## Exercise:
The answer must be an exact copy of the records, with every picture removed.

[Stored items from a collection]
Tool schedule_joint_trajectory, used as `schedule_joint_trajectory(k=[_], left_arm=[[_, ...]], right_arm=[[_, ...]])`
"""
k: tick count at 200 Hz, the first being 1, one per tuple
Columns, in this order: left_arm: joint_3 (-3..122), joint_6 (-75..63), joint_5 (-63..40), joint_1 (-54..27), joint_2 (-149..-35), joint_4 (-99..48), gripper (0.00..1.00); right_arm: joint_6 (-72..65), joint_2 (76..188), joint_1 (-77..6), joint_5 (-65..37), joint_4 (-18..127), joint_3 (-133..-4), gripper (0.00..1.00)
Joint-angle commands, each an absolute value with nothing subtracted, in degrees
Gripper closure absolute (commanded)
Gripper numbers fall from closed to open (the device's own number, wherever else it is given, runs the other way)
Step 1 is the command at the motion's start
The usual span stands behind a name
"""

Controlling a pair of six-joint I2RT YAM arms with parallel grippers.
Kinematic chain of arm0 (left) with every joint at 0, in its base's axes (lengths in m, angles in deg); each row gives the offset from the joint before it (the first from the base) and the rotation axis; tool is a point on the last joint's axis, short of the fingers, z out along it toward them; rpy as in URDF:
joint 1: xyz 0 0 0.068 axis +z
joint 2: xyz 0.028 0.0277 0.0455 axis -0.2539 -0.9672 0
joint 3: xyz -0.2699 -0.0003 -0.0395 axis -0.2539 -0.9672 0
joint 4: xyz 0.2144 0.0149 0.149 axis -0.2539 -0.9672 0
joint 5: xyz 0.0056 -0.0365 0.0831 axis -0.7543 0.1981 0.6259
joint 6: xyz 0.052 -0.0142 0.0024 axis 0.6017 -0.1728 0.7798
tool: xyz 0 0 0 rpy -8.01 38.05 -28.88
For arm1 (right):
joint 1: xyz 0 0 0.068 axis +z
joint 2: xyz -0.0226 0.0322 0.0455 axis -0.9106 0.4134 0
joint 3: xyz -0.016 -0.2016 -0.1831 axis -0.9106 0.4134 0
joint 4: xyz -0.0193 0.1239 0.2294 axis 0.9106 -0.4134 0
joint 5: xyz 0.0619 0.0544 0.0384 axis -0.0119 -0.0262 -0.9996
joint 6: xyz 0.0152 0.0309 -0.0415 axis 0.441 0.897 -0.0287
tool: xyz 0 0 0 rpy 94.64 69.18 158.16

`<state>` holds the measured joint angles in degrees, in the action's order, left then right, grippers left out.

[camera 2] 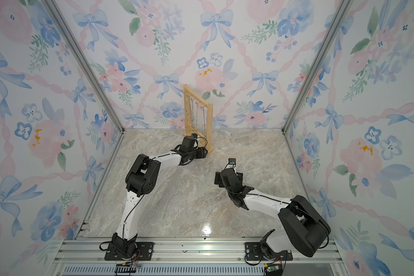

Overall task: Take the necklace off the jewelry display stand
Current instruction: Adjust the stand at the center of the board.

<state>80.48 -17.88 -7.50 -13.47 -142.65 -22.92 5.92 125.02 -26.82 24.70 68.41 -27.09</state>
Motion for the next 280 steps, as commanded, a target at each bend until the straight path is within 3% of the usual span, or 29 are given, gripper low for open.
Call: schedule_joint_trajectory(k=[1, 119, 123, 127, 131, 203, 280], left_arm=[[80.82, -19.34, -8.15, -14.5, -145.7, -27.15, 0.35], [68.66, -14.42, -3.23, -15.28, -134.01, -26.82, 0.17], [67.98, -14.16, -2.92, -15.27, -133.14, -26.85, 0.15], [67.22, -13.85, -2.45, -15.26, -132.25, -26.79, 0.03], [66.68, -13.56, -2.02, -15.28, -131.46, -26.7, 0.02], [57.99, -12.9, 14.33, -13.01, -115.2, -24.51, 0.02], [61.37, -10.95, 2.31, -1.61, -109.83, -21.7, 0.02]], right_arm=[[5.6, 124.0, -27.33, 26.01, 67.05, -27.87, 0.04], [6.61, 123.73, -28.16, 25.84, 66.71, -27.67, 0.04], [6.66, 123.66, -28.14, 25.86, 66.77, -27.59, 0.04], [6.66, 123.65, -28.19, 25.91, 66.83, -27.56, 0.04], [6.74, 123.65, -28.14, 25.9, 66.93, -27.41, 0.04], [7.51, 122.31, -28.31, 26.94, 69.3, -25.59, 0.04], [7.93, 120.3, -29.81, 29.81, 83.6, -17.12, 0.03]])
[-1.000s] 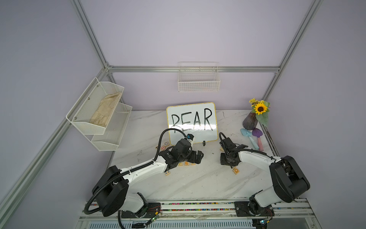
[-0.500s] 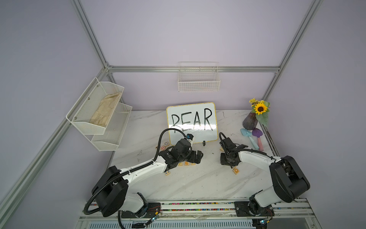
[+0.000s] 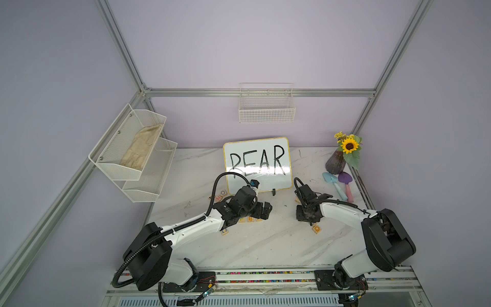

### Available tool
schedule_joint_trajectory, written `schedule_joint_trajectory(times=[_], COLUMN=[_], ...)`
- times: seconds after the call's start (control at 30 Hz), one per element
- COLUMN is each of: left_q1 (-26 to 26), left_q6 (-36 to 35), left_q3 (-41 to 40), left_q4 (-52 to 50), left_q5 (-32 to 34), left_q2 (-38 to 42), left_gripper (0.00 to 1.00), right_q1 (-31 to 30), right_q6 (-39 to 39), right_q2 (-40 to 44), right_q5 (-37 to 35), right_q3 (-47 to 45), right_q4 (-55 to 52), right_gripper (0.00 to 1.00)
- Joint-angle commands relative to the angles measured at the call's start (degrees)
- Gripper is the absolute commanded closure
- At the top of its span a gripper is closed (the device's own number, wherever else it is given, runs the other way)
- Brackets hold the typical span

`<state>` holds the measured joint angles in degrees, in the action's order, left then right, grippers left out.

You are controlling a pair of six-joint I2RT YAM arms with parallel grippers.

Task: Spell the uppercase word “pear” with letter blocks
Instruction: Pick up the letter block from the center of the board.

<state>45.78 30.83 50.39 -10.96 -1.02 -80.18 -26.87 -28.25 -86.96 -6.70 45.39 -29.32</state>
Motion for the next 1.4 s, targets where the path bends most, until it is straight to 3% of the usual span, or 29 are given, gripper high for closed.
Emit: schedule_joint_trajectory(times=[0.0, 0.8, 1.37], left_q1=[0.2, 0.19, 0.24], left_q6=[-0.33, -0.33, 0.97], left_q3=[4.11, 2.88, 0.2], left_q4=[0.71, 0.46, -0.56], left_q5=[0.64, 1.89, 6.09], left_q2=[1.7, 3.14, 7.59], left_gripper=[0.0, 0.0, 0.0], right_q1=[0.42, -0.5, -11.74], right_q6=[-1.01, -1.84, -3.78], right_q2=[0.65, 4.34, -0.86], right_q5=[-1.04, -1.2, -3.76], right_q3=[-1.22, 2.83, 11.43], right_q4=[-1.18, -4.17, -2.12], right_gripper=[0.63, 0.72, 0.72])
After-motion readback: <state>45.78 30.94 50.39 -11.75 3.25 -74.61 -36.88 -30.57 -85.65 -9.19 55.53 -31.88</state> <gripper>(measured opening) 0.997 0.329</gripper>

## Response below:
Tool schedule_joint_trajectory, used as `schedule_joint_trajectory(k=[_], left_arm=[[_, ...]], right_arm=[[_, ...]])`
"""
k: tick count at 200 Hz, the first being 1, one per tuple
Columns, in this order: left_arm: joint_3 (-3..122), joint_6 (-75..63), joint_5 (-63..40), joint_1 (-54..27), joint_2 (-149..-35), joint_4 (-99..48), gripper (0.00..1.00); right_arm: joint_6 (-72..65), joint_2 (76..188), joint_1 (-77..6), joint_5 (-65..37), joint_4 (-18..127), joint_3 (-133..-4), gripper (0.00..1.00)
Joint-angle commands, each an absolute value with nothing subtracted, in degrees
Gripper closure absolute (commanded)
Gripper numbers fall from closed to open (the device's own number, wherever else it is given, runs the other way)
Step 1 is the command at the motion's start
The usual span stands behind a name
"""

Controlling a pair of six-joint I2RT YAM arms with parallel grippers.
Kinematic chain of arm0 (left) with every joint at 0, in its base's axes (lengths in m, angles in deg); each row gives the offset from the joint before it (the first from the base) and the rotation axis; tool is a point on the last joint's axis, short of the fingers, z out along it toward them; rpy as in URDF:
joint 1: xyz 0 0 0.068 axis +z
joint 2: xyz 0.028 0.0277 0.0455 axis -0.2539 -0.9672 0
joint 3: xyz -0.2699 -0.0003 -0.0395 axis -0.2539 -0.9672 0
joint 4: xyz 0.2144 0.0149 0.149 axis -0.2539 -0.9672 0
joint 5: xyz 0.0056 -0.0365 0.0831 axis -0.7543 0.1981 0.6259
joint 6: xyz 0.052 -0.0142 0.0024 axis 0.6017 -0.1728 0.7798
tool: xyz 0 0 0 rpy -8.01 38.05 -28.88
For arm1 (right):
joint 1: xyz 0 0 0.068 axis +z
joint 2: xyz -0.0226 0.0322 0.0455 axis -0.9106 0.4134 0
joint 3: xyz -0.016 -0.2016 -0.1831 axis -0.9106 0.4134 0
joint 4: xyz -0.0193 0.1239 0.2294 axis 0.9106 -0.4134 0
joint 5: xyz 0.0619 0.0544 0.0384 axis -0.0119 -0.0262 -0.9996
joint 6: xyz 0.0152 0.0309 -0.0415 axis 0.441 0.897 -0.0287
tool: xyz 0 0 0 rpy 94.64 69.18 158.16

`<state>` holds the measured joint angles in degrees, in the action's order, left then right, grippers left out.

[camera 2] 

Overall task: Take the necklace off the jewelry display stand
Current instruction: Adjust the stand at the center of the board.

<state>80.48 -17.88 -7.50 -13.47 -142.65 -22.92 5.92 125.02 -26.82 24.70 68.41 -27.09</state>
Motion for the next 280 steps, as commanded, a target at each bend until the straight path is within 3% of the usual span, or 29 are given, gripper low for open.
Call: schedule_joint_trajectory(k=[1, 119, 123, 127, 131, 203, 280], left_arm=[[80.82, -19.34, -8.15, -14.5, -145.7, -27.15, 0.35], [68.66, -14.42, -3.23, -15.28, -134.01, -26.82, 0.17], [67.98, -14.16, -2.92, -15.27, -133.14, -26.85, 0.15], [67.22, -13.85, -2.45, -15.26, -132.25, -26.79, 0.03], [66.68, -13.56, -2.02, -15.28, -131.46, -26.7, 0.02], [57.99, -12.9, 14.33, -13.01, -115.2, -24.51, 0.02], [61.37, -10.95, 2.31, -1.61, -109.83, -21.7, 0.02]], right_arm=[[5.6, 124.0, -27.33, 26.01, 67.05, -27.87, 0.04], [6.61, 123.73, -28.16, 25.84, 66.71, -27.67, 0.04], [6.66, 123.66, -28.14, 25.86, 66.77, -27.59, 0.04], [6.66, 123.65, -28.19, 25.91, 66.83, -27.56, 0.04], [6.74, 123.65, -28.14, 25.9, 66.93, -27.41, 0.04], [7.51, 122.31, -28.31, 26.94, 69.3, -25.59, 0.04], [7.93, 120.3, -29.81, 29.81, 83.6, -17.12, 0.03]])
[-1.000s] 
[-0.500s] 
[+0.000s] 

### Available tool
schedule_joint_trajectory, written `schedule_joint_trajectory(times=[_], COLUMN=[_], ...)`
- times: seconds after the call's start (control at 30 Hz), one per element
- COLUMN is each of: left_q1 (-26 to 26), left_q6 (-36 to 35), left_q3 (-41 to 40), left_q4 (-52 to 50), left_q5 (-32 to 34), left_q2 (-38 to 42), left_gripper (0.00 to 1.00), right_q1 (-31 to 30), right_q6 (-39 to 39), right_q2 (-40 to 44), right_q5 (-37 to 35), right_q3 (-47 to 45), right_q4 (-55 to 52), right_gripper (0.00 to 1.00)
- Joint-angle commands relative to the angles measured at the call's start (degrees)
- Gripper is the absolute commanded closure
- At the top of its span a gripper is closed (the device's own number, wherever else it is given, runs the other way)
- Brackets hold the typical span

`<state>` holds the measured joint angles in degrees, in the action's order, left then right, grippers left out.

You are controlling a pair of six-joint I2RT YAM arms with parallel grippers.

Task: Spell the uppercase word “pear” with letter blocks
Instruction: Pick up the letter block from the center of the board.

<state>45.78 30.83 50.39 -10.96 -1.02 -80.18 -26.87 -28.25 -86.96 -6.70 45.39 -29.32</state>
Motion for the next 1.4 s, targets where the path bends most, until it is straight to 3% of the usual span, or 29 are given, gripper high for closed.
Emit: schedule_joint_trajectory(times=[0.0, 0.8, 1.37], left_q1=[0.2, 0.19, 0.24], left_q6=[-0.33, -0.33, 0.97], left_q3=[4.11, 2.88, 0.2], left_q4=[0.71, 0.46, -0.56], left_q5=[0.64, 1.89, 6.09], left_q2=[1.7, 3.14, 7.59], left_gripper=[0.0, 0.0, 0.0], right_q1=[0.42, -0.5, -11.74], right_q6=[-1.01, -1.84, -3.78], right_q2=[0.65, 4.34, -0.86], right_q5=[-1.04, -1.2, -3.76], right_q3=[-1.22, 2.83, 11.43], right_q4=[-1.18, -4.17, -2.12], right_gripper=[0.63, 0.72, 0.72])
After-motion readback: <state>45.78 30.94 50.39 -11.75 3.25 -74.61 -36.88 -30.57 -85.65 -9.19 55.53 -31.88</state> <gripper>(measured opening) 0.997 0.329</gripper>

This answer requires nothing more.